The key issue is-how do we gauge success? Is there any way to tell? An uptick in Mass attendance? Increase in vocations? Religious education enrollment?
13 years 3 months ago
You are right, Vince; the homosexual activists should be commended for their mature, thoughtful and supremely respectful action they took during this papal visit. 

Hundreds of homosexuals making out and fondling one another as the Holy Father passed by them was really very tasteful and it showed that respect is certainly not a one-way street for them.

Same for the anarchists: "No church, no state" is very well thought out position that  promotes a holistic lack of faith AND a lack of reason!

Vince Killoran
13 years 3 months ago
On the other hand I don't recall gay protestors telling the Pope was he was fundamentally disordered.

Let me ask this basic question: isn't it acceptable for an individual or group to turn out to protest the Pope?

13 years 3 months ago
Free speech is A-OK in my book, but there should be some civility involved.

Disordered?  The homosexual and secularist protestors in London had much, much worse things to say about the pope, in specific, and Catholics, in general, than mere "disordered."

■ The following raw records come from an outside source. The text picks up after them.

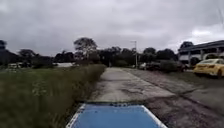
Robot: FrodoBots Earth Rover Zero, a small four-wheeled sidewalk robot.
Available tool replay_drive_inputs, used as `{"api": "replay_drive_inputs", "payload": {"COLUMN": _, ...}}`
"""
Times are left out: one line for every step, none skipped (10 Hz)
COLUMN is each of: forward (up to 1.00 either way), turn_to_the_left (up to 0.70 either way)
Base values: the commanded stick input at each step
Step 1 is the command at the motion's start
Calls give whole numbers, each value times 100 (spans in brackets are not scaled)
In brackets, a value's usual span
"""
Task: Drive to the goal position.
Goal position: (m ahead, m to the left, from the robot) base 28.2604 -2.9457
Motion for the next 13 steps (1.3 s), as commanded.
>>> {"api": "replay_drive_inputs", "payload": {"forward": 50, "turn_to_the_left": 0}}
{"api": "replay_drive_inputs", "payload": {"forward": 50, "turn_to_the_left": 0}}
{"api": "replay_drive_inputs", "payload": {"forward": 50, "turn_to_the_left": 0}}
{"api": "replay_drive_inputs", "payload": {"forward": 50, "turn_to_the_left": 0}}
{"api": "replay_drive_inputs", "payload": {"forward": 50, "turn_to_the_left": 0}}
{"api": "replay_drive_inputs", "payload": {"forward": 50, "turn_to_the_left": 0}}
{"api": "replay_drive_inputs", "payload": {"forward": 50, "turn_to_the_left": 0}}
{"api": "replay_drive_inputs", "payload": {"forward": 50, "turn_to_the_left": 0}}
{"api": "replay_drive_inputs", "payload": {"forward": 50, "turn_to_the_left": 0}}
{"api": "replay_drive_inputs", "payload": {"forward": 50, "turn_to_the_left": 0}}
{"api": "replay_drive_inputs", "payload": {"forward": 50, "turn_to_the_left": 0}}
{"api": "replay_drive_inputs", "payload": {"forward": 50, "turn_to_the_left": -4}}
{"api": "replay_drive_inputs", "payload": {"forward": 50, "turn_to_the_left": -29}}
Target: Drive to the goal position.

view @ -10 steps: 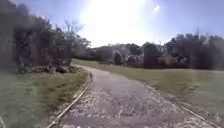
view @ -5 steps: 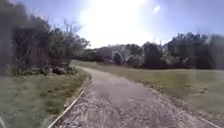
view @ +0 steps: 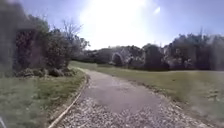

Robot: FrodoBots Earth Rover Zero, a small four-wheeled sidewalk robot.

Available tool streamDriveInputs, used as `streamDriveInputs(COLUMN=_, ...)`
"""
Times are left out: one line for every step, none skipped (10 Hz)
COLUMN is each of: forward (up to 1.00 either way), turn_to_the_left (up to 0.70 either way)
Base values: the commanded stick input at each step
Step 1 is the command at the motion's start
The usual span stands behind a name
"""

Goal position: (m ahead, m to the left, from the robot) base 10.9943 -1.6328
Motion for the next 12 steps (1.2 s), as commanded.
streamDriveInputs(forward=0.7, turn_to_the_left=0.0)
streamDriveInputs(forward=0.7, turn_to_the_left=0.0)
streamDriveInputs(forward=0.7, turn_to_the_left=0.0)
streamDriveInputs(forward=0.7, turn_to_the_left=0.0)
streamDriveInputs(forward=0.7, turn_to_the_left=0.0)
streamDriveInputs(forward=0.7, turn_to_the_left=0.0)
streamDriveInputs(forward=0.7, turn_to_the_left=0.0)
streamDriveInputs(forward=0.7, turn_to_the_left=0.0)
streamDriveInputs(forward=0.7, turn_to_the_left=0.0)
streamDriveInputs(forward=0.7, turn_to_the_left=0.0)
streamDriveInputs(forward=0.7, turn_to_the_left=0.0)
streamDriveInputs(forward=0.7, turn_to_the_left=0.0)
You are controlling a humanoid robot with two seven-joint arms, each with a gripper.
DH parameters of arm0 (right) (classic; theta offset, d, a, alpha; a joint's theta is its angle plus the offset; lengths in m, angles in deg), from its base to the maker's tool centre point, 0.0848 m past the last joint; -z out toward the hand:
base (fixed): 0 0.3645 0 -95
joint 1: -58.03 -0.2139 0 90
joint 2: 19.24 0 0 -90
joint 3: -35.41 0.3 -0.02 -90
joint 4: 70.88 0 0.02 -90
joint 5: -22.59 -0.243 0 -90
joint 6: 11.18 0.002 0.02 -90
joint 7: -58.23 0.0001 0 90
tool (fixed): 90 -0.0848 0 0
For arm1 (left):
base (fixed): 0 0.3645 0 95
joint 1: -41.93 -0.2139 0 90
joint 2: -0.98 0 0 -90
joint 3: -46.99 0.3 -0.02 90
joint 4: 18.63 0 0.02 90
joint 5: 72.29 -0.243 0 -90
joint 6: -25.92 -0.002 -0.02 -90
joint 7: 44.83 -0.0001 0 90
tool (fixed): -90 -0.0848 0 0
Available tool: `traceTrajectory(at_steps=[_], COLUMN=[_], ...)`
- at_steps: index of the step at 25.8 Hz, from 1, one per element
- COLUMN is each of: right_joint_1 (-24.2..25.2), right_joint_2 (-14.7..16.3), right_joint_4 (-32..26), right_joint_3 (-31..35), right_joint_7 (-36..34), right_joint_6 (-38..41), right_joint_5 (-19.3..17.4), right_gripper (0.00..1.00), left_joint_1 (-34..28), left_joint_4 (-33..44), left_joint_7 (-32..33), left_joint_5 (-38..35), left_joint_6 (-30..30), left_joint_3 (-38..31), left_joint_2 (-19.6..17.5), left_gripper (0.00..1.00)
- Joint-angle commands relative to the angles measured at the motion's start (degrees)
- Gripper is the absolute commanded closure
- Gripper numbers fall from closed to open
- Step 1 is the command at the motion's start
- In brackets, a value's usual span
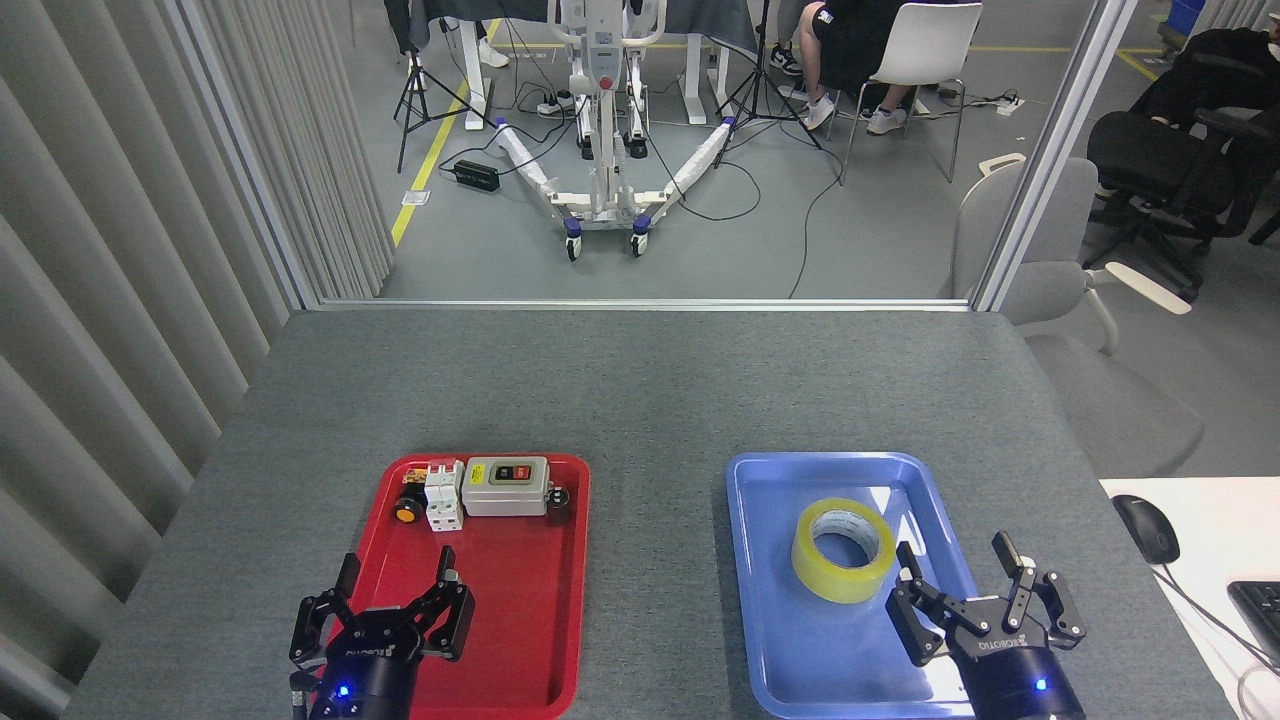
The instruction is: Place and move tape with both arms
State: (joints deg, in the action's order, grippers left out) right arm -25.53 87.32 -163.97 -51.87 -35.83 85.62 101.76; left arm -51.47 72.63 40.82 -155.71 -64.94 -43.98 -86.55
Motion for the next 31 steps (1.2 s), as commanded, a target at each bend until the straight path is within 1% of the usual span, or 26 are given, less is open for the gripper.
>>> traceTrajectory(at_steps=[1,5,9,16,31], right_joint_1=[1.56,0.33,0.86,2.7,3.14], right_joint_2=[-0.39,-0.39,-0.47,0.05,-0.3], right_joint_4=[-0.07,0.28,0.37,0.37,0.37], right_joint_3=[-0.26,-0.35,-0.09,-0.35,-0.35], right_joint_7=[-1.48,-1.56,-2.8,-3.41,-3.32], right_joint_6=[-2.13,-2.31,-2.84,-2.4,-2.31], right_joint_5=[0.37,0.46,-0.6,-0.6,-0.68], right_gripper=[0.01,0.0,0.0,0.0,0.0], left_joint_1=[-0.2,-0.73,-1.08,-1.0,-0.38], left_joint_4=[-0.29,-0.29,-0.29,-1.17,-0.02], left_joint_7=[-0.05,0.04,0.04,-0.05,-0.05], left_joint_5=[0.01,0.1,0.54,1.42,1.33], left_joint_6=[-0.11,-0.11,-0.2,-0.11,-0.02], left_joint_3=[-0.17,-1.05,-2.37,-2.98,-3.07], left_joint_2=[-0.01,0.34,0.25,0.16,0.08], left_gripper=[0.0,0.0,0.0,0.0,0.0])
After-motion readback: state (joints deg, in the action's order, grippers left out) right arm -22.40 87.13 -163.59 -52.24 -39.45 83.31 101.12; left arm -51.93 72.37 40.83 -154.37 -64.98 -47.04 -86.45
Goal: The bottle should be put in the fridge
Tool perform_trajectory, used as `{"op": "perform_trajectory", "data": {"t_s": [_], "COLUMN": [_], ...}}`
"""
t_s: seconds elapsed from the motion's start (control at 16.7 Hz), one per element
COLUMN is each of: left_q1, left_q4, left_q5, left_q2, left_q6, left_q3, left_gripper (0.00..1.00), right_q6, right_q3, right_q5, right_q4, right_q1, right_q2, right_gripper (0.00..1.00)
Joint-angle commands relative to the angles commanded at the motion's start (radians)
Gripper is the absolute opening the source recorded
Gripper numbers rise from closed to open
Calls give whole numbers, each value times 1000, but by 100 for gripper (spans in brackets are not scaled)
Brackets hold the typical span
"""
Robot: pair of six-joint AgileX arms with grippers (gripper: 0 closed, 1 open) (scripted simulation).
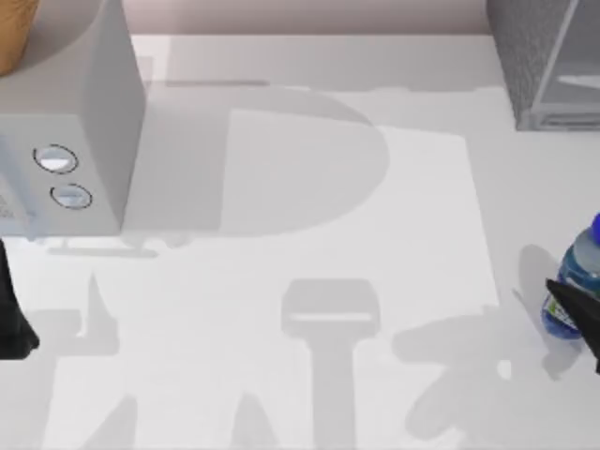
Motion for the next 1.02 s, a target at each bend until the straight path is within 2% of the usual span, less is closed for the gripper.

And the stunt in Barcelona was surely in bad taste...unless one no longer believes in the idea of civility and the limits it places on behavior.  Of course, I forgot: it is now "forbidden to forbid" in our culture...anything goes.

Vince Killoran
13 years 3 months ago
I'm guilty of bad tast a few times a day. I'm also guilty of posting too much so I'll let this be the last from me on this post.

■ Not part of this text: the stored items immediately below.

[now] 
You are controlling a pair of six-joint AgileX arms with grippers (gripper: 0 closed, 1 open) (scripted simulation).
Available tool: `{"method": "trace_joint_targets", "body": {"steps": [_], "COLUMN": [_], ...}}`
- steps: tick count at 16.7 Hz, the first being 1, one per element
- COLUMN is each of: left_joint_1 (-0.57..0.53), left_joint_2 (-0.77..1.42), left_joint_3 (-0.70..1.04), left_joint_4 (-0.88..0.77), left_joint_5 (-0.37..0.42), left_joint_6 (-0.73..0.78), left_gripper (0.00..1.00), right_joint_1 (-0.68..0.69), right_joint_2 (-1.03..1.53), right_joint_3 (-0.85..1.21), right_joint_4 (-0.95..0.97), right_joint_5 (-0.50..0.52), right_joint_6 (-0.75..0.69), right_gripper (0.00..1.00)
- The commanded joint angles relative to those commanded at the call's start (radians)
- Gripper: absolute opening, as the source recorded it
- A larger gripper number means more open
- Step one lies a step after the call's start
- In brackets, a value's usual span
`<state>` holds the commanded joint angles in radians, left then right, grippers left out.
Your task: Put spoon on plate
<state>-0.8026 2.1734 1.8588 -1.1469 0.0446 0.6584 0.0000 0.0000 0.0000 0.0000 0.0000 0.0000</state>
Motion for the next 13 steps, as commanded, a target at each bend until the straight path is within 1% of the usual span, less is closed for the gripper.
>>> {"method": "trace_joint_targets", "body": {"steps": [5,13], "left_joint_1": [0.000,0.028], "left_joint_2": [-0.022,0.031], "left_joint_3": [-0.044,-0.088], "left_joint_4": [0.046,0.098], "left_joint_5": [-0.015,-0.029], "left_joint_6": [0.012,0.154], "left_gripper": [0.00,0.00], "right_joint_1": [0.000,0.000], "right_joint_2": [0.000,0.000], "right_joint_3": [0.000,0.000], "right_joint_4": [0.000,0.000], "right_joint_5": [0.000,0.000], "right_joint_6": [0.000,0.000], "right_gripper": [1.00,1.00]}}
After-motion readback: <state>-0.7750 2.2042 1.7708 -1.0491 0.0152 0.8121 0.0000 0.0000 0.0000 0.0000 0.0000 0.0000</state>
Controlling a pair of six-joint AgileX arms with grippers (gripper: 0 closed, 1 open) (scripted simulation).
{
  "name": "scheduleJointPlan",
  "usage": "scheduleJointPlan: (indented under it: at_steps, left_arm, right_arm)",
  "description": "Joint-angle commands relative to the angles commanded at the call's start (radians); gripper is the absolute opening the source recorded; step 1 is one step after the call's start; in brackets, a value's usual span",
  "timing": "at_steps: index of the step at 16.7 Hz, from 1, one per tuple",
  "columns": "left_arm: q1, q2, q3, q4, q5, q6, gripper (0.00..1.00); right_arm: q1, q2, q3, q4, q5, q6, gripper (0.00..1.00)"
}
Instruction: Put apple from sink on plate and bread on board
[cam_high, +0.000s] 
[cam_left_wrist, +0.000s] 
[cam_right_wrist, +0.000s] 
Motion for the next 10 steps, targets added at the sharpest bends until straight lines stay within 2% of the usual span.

You don't offer any examples but I can't imagine much worse than being labelled "fundamentally disordered."

I think a defensiveness, a seige mentality has set in among Catholics.  We must expect others to examine and, on occasion, protest our actions (or inaction).  We live in a pluralist society. We might learn from others, however difficult it is to hear about our faults. 2010 has been a difficult year for our Church. . .
13 years 3 months ago
I agree; we will go in circles on this as usual!

Calling an action "fundamentally disordered" is not the same thing as calling a person disordered in the ontological sense.

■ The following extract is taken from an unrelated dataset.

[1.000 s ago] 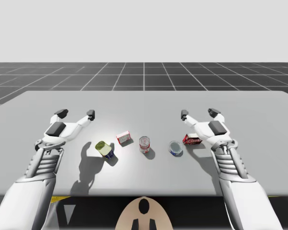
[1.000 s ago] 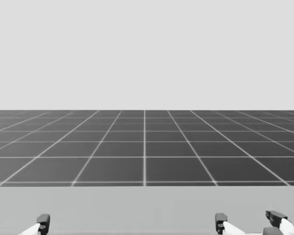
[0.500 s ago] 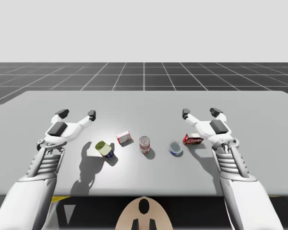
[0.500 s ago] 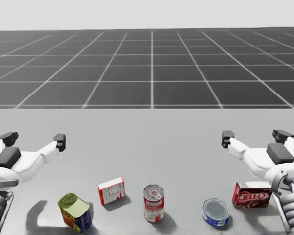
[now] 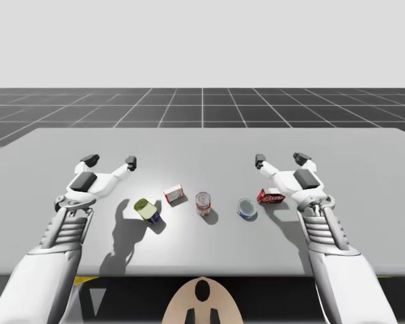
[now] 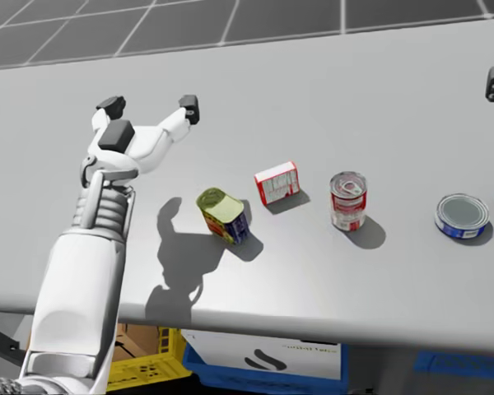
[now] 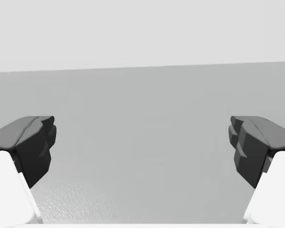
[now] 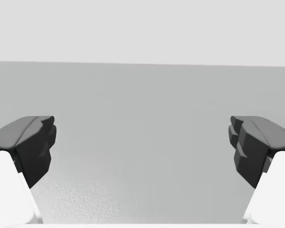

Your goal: Pick up the potted meat can and lift it.

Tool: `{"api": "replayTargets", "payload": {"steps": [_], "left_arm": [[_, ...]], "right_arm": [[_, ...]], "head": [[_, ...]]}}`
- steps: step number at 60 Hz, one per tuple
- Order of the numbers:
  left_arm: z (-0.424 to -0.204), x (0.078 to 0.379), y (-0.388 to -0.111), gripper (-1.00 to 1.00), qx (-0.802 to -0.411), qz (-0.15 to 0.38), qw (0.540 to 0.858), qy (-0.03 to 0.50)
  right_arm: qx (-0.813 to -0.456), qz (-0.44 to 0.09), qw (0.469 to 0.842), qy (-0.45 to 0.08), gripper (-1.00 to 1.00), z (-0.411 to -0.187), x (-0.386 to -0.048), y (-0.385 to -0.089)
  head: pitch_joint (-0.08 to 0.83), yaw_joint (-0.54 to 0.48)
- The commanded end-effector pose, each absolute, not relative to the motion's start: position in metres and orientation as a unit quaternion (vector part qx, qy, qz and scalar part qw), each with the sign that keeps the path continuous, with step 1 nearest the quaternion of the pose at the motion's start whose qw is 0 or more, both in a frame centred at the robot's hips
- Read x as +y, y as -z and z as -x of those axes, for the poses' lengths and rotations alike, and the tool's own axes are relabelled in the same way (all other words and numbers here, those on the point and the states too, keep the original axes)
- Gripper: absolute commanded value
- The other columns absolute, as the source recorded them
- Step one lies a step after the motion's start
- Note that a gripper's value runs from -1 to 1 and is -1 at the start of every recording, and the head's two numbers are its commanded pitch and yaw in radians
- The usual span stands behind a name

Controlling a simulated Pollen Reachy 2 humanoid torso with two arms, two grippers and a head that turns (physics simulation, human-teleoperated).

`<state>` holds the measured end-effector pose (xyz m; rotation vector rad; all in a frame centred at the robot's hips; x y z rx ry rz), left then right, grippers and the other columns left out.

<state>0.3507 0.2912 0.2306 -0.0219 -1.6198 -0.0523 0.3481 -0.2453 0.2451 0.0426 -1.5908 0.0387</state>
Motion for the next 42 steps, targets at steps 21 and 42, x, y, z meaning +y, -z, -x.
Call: {"api": "replayTargets", "payload": {"steps": [21,42], "left_arm": [[-0.336,0.288,-0.246,-1.0,-0.708,0.012,0.704,0.053],[-0.253,0.289,-0.256,-1.0,-0.622,0.092,0.76,0.164]], "right_arm": [[-0.71,-0.02,0.704,-0.018,-1.0,-0.349,-0.243,-0.242],[-0.708,-0.02,0.706,-0.017,-1.0,-0.348,-0.241,-0.241]], "head": [[0.714,0.31],[0.705,0.35]]}}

As for the homosexual activists, the pope speaks about actions while they prefer to demonize people - i.e. calling the pope a nazi etc. etc.

Perhaps they, too, can benefit from a little introspection - they call for tolerance while displaying the worst tendencies of intolerence...
david power
13 years 3 months ago
Thanks again Austen for your postings here in America.I have enjoyed them.On the success of the trip I think that it is only long-term history that will give the answer.This is an excerpt from a book by Jon Sobrino detailing a trip by the late Pope to El Salvador
"Important ecclesial events, like a papal visit, are often organized in such a way that they too produce a feeling of unreality. In the Pope’s 1996 visit to El Salvador, it is true that most of the people who attended were poor. But all one could see of their reality was their religious enthusiasm, more or less effectively organized. One didn’t see their poverty, their fears, their discouragement and helplessness, not even their true faith and hope; one didn’t see their reality. As the event was organized, the poor served more as a backdrop than as the reality of the country; in the foreground were minorities that do not represent the reality: the government, legislators and politicians, the rich and powerful, and the Church beside them. The Pope’s visit neither reflected reality nor, to judge from the consequences, had any important effect on it."
This is a harsh judgment but probably a true one.
Dis the Pope manage to get people to think of Jesus?Did he present successfully Jesus as the answer to human experience and longing?   
I think Pope Benedict is very conscious that he is not the point, and he does not seek to be the centre of attention.
Joseph O'Leary
13 years 3 months ago
Brett Joyce, do you not know that the Church teaches that the homosexual orientation itself is objectively disordered (which does come very close to saying that the persons who have this orientation are disordered)? Under Franco it was forbidden for anyone to kiss in public; the Spanish gays are taking advantage of the rights and freedoms of democracy; could it be homophobia that causes some people to cringe at the sight of 2 men kissing?